Недавно он пришел и с небрежной улыбкой сказал:
— Старуха, я сообразил, что именно такая женщина, как ты, нужна белому человеку.
— Что это значит?
— Хочешь, я женюсь на тебе?
Она вспомнила Марвича, усмехнулась и медленно проговорила:
— Они прожили вместе сто лет и умерли в один день. Такая программа, да?
— Ну, зачем же так?! — вскричал он. — Просто поженимся, и все. Свадьба там и прочие мероприятия. Батя купит нам однокомнатную квартиру в кооперативе. Представляешь, как мы будем жить? Свобода и любовь!
— Представляю.
Иногда они говорили «на серьезные темы».
— Я многого добьюсь, вот увидишь, — говорил он.

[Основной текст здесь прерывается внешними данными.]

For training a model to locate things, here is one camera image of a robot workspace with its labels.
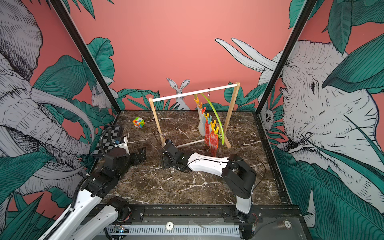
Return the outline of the wooden hanger rack frame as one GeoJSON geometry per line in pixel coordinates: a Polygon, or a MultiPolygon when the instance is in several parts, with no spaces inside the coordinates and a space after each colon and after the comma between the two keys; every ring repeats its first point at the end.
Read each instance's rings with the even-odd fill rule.
{"type": "Polygon", "coordinates": [[[209,115],[211,126],[216,130],[219,128],[219,147],[231,148],[228,137],[228,130],[231,117],[234,112],[236,97],[240,90],[240,83],[229,84],[211,89],[192,91],[186,94],[176,94],[160,98],[148,98],[148,104],[153,114],[155,132],[162,146],[165,145],[166,138],[175,137],[179,147],[200,144],[204,148],[209,148],[205,144],[205,136],[199,133],[198,111],[209,115]],[[230,91],[230,102],[228,106],[219,106],[213,103],[212,95],[219,91],[230,91]]]}

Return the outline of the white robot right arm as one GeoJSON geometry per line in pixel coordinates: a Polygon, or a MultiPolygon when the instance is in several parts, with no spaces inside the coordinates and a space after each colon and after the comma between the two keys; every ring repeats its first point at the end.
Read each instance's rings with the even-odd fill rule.
{"type": "Polygon", "coordinates": [[[217,158],[182,152],[171,140],[166,141],[162,154],[164,169],[175,168],[184,173],[204,172],[221,177],[236,196],[238,213],[244,216],[250,213],[257,173],[238,155],[217,158]]]}

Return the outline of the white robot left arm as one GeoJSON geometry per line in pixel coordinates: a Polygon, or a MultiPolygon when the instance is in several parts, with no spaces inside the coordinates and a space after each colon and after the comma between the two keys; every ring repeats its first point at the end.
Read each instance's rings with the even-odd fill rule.
{"type": "Polygon", "coordinates": [[[126,222],[136,216],[130,204],[114,197],[84,225],[88,214],[114,189],[130,167],[147,159],[147,149],[129,154],[124,148],[114,148],[105,154],[104,166],[78,184],[72,203],[55,223],[40,236],[41,240],[92,240],[115,221],[126,222]]]}

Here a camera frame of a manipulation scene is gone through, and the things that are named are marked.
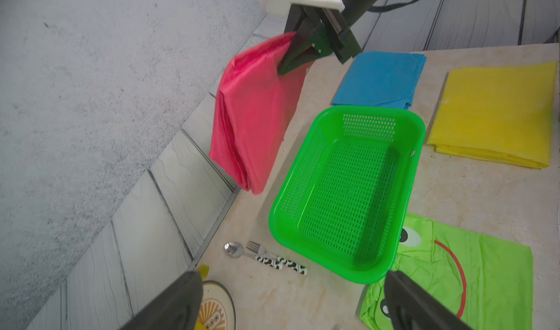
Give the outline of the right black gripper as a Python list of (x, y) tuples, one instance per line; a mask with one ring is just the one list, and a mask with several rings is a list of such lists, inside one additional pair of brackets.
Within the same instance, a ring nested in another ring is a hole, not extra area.
[(331, 54), (345, 63), (361, 52), (357, 38), (337, 10), (292, 5), (284, 32), (295, 36), (279, 63), (280, 76)]

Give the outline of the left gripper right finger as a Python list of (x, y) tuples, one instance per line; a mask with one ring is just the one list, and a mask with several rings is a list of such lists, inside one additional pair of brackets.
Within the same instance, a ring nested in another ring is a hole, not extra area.
[(401, 271), (389, 271), (384, 301), (393, 329), (470, 329)]

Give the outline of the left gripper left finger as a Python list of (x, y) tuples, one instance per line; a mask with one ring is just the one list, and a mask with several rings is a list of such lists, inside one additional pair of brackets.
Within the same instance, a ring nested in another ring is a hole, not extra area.
[(121, 329), (194, 329), (203, 299), (199, 272), (186, 272)]

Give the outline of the green frog raincoat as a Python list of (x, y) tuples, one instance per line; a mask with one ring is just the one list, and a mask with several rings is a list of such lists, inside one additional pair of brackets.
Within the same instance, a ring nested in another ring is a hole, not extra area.
[(472, 329), (531, 329), (531, 248), (407, 215), (395, 271)]

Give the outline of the pink rabbit raincoat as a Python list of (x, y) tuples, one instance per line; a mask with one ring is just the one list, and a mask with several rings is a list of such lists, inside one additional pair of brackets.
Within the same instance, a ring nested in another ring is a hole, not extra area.
[(294, 36), (276, 36), (233, 57), (217, 89), (209, 157), (254, 195), (267, 184), (309, 68), (277, 71)]

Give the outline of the blue folded raincoat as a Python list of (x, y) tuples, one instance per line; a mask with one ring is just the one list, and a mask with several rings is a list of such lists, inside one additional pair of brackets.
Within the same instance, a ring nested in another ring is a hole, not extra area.
[(359, 54), (331, 105), (408, 110), (426, 62), (424, 54), (380, 51)]

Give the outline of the green plastic basket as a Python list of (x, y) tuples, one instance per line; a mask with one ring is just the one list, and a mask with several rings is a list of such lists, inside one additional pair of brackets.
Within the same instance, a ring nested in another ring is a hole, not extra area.
[(411, 111), (333, 106), (313, 121), (271, 207), (273, 238), (340, 277), (394, 264), (426, 127)]

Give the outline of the yellow folded raincoat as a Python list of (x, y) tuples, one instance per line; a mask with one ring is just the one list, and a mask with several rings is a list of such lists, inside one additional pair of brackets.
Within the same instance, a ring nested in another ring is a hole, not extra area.
[(558, 63), (451, 70), (428, 144), (435, 151), (545, 169)]

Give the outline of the round patterned plate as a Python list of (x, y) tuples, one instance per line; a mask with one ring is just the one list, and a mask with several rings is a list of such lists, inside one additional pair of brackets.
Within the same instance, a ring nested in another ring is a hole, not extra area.
[(203, 299), (195, 329), (237, 329), (236, 306), (223, 284), (213, 280), (203, 282)]

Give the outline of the yellow banana bunch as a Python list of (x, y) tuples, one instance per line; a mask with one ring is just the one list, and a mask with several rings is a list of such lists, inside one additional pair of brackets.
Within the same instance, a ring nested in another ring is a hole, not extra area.
[(205, 264), (200, 264), (195, 271), (200, 275), (201, 280), (204, 281), (208, 277), (209, 266)]

— Кулаками? — спрашивала она.
— Ну нет. Посмотрела бы ты мою зачетную книжку — только высшие баллы.
— Ах ты, мой отличник!
— Не смейся, мне это нужно. Понимаешь, батя мой — шишка на ровном месте, и поэтому я живу так, как другие не могут. Но в нашем обществе посты не передаются по наследству, и знания свои батя не может мне завещать. Поэтому надо самому соображать, как вырваться на орбиту. Батя мне передал кое что — свою силу и хватку, вот что. Я ведь наблюдаю за ним.
Ей становилось неприятно, страшно, но она гнала от себя страх.
— Ты еще мальчик, Олег.
— Нет!
— Ты просто красивый мальчик.
— Нет, нет, ты ошибаешься!
…Все они вылезли на мостки и заплясали на них, радостные от молодости, от легкости и силы. Брызги слетали с них, и Кянукук стал мокрым. Он тоже плясал.
Миша включил приемник, нашел какую-то музыку и сообщил, что это новый танец «босса-нова». Миша всегда был в курсе всех новинок. Он показал, как танцуют «босса-нову», и все сразу усвоили эти нехитрые па. Эдуард пригласил Таню, а Олег пригласил Кянукука. Две парочки стали отплясывать на мостках, Миша хлопал в ладоши.
Потом они пошли обедать. Решено было веселиться остаток дня, весь вечер и всю ночь до утра, прямо до Таниного самолета.
За обедом на открытой террасе кафе они взяли коньяку, захмелели, ели много и вкусно, шумно разговаривали.
Солнце краешком уже задело воду. От горизонта прямо в кафе катились красные волны. За стеклом был виден саксофонист в темных очках. Он задумчиво выводил какую-то неслышную здесь мелодию.